2. Description of the Prior Art
In the past, DMOS transistors have been utilized either as discrete power transistors or as components in monolithic integrated circuits. DMOS transistors are inherently conservative of semiconductor ("real estate") substrate area because of the manner in which they are fabricated in a self-aligned fabrication sequence.
A channel body region was usually first formed by dopant introduction of one type dopant (P or N impurities) through an aperture in a mask of gate-forming material to provide a channel region which was self-aligned with the gate. Then a source region was usually formed by dopant introduction of a type opposite to that of the channel body region through the existing aperture so that the source was self-aligned to both the gate electrode and the channel body region. This permitted a very compact structure that utilized very little semiconductor "real estate."

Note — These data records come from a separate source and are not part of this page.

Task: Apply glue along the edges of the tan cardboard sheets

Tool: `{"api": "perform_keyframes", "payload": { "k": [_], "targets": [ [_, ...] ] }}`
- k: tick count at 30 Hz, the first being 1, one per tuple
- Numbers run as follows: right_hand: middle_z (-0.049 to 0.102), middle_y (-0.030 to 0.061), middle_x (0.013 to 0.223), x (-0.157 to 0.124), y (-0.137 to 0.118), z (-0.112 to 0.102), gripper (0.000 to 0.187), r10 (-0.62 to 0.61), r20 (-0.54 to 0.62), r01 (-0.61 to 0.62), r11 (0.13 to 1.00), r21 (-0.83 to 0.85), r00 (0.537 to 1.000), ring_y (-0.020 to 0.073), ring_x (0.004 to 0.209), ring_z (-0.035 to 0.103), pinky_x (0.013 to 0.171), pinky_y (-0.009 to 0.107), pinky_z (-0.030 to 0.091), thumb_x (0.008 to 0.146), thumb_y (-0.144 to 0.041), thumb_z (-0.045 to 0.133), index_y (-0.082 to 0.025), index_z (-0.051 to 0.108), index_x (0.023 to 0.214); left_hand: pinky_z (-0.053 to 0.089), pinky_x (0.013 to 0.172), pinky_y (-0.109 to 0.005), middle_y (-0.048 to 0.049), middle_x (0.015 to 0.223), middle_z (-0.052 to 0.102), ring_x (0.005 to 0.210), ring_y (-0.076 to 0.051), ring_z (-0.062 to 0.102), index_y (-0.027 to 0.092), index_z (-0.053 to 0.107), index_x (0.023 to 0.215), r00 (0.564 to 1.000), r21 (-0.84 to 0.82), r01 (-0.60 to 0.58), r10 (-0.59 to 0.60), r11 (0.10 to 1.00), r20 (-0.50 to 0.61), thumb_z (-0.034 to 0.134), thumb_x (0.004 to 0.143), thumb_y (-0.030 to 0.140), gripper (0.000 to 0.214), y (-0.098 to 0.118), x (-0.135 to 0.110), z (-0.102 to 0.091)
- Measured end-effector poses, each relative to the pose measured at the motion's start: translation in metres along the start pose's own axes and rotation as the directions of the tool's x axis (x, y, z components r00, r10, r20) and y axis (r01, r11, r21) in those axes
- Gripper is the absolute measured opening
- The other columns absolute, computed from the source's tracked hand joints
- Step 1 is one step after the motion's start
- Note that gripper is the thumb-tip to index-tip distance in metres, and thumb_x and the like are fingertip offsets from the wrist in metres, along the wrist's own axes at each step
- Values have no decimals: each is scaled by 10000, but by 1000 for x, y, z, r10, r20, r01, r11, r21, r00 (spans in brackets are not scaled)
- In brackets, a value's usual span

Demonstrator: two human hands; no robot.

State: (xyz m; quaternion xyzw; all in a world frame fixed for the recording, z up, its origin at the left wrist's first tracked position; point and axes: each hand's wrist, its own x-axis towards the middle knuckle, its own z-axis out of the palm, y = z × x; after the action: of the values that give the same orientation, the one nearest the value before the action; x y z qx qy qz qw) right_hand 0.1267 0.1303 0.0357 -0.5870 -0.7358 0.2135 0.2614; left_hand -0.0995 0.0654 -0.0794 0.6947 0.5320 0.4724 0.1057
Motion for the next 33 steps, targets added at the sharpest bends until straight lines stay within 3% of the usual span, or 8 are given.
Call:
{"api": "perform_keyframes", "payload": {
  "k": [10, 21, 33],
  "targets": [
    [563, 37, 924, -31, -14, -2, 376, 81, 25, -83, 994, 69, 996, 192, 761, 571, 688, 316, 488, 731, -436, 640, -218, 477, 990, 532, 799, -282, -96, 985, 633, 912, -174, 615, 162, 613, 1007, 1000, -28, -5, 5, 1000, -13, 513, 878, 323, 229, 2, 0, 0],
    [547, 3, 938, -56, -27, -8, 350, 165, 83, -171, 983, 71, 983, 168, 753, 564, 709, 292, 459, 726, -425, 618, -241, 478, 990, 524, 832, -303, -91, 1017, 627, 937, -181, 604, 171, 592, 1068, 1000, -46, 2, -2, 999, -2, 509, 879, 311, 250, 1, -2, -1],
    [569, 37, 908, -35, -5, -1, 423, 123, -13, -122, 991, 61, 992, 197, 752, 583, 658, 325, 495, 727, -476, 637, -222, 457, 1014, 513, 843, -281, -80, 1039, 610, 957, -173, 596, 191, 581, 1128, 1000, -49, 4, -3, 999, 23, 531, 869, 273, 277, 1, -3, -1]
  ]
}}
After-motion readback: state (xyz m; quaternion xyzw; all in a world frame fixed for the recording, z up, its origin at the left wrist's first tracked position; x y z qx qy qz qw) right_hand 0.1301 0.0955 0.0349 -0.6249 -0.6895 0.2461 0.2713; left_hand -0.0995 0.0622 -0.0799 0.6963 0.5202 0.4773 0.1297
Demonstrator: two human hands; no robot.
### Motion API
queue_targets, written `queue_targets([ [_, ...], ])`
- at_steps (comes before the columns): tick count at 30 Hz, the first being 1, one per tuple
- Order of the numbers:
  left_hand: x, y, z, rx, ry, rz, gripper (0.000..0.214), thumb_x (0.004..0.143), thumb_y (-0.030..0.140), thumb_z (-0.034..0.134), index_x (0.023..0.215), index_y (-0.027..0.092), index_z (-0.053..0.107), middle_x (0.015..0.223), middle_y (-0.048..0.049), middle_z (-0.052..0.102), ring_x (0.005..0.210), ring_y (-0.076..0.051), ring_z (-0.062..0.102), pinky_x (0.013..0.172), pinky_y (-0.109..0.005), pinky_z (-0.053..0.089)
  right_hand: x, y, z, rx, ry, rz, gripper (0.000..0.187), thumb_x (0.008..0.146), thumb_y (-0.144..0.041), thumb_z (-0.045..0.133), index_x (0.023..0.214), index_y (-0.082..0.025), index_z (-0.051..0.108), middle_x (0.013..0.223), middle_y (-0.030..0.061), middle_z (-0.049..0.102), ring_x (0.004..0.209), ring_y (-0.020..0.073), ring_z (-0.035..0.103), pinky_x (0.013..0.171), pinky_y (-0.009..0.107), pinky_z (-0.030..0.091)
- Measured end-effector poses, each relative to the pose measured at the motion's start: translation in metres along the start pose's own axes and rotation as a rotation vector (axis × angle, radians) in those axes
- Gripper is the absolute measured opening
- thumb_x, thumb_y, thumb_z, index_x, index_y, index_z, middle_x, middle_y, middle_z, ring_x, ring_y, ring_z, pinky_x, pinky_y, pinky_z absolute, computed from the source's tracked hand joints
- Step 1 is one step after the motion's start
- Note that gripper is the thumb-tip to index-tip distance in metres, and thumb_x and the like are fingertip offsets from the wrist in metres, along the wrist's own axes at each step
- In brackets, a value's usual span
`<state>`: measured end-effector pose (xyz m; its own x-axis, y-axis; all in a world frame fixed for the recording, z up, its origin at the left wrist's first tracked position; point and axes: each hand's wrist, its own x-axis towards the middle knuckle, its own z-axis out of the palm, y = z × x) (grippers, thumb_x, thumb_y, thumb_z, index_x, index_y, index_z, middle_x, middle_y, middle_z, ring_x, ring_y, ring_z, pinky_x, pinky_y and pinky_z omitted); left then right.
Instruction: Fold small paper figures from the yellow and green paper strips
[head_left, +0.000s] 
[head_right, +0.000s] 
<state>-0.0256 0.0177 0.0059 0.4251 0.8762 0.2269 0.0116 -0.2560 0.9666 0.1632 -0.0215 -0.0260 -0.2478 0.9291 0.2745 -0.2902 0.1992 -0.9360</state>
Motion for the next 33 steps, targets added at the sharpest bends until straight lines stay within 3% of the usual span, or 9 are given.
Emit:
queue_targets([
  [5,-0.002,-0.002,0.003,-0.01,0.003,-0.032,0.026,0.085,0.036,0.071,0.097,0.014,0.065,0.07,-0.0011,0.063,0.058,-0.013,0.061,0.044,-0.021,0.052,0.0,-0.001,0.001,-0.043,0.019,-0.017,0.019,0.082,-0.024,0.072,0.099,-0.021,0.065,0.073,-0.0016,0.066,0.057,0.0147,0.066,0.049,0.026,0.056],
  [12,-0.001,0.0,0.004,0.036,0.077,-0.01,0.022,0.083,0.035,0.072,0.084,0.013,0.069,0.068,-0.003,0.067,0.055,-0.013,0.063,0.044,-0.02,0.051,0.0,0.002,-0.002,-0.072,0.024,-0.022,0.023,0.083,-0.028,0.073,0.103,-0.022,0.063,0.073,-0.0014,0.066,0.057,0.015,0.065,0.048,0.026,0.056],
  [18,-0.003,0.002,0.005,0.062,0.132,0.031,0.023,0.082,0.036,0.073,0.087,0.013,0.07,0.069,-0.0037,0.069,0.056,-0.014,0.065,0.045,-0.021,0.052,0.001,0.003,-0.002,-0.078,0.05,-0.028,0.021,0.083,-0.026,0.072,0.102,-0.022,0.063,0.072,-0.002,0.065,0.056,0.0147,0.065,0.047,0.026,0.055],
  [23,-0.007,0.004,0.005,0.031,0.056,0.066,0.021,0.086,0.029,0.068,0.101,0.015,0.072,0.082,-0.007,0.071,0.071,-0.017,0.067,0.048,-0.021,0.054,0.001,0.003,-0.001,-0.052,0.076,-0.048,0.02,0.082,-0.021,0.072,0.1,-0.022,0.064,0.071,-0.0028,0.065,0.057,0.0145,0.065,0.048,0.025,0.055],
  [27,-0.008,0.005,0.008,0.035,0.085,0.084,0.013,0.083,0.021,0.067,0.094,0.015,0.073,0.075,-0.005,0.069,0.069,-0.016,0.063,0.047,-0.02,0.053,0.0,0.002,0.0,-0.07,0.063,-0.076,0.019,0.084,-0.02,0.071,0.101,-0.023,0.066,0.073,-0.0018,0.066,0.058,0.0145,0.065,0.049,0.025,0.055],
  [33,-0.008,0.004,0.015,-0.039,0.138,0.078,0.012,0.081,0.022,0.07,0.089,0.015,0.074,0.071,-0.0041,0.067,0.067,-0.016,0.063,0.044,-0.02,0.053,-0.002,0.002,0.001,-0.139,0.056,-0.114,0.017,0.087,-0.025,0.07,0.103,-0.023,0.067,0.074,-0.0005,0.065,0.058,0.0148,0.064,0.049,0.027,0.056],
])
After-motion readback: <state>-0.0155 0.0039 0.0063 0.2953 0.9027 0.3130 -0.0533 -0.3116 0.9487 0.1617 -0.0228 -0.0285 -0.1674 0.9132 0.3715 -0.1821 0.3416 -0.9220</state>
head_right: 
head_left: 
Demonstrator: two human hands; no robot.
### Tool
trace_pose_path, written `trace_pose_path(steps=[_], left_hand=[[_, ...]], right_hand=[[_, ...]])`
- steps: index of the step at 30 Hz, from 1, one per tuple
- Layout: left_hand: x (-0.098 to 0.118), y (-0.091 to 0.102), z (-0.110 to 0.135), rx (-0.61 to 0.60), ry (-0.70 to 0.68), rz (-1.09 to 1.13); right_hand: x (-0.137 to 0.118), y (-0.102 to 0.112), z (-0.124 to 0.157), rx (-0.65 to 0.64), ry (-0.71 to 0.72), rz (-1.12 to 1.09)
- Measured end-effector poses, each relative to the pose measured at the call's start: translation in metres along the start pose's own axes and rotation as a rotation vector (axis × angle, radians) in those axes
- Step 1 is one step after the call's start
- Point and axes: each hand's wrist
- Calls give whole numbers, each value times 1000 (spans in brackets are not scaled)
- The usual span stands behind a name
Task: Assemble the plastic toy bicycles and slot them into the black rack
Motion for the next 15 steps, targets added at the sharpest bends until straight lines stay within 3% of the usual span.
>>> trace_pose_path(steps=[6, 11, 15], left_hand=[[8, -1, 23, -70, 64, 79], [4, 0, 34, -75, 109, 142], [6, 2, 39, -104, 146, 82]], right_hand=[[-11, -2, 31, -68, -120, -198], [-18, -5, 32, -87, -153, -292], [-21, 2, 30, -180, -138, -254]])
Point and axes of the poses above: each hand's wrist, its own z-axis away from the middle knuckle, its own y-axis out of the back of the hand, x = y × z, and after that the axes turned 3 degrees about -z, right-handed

However, in most applications of the DMOS device, particularly for power devices, it is necessary to form a very low-resistance electrical short between the channel body region and the source region to prevent undesired parasitic transistor action that might occur without shorting the body region to the source region. Because the channel body region is lightly doped, and because a low resistance electrical contact to a semiconductor region typically requires a heavily-doped surface region, it is necessary to provide an auxiliary heavily doped contact region for the channel body region to insure a good electrical contact to both the source and body regions. Such a heavily doped body region usually could not be self-aligned and hence there was an increase in the overall size of the DMOS device. Typically, the heavily doped body contact region was usually formed before the other two regions. Then a rather thick masking oxide patterned layer was used to protect the heavily doped body contact region against the source region dopant introduction step. The necessity to etch away or remove this masking oxide patterned layer together with any oxide over the source regions without disturbing the insulator over and/or under the gate electrode increased costs, tolerances, and process complexity and, as a result, decreased the yields of electrically good devices.
While various processes have been utilized in an attempt to ameliorate the foregoing problem, a need existed to provide an improved DMOS fabrication method and process sequence which allows an effective source to channel body electrical short without decreasing yield and which permits or is susceptible to device dimensional reduction.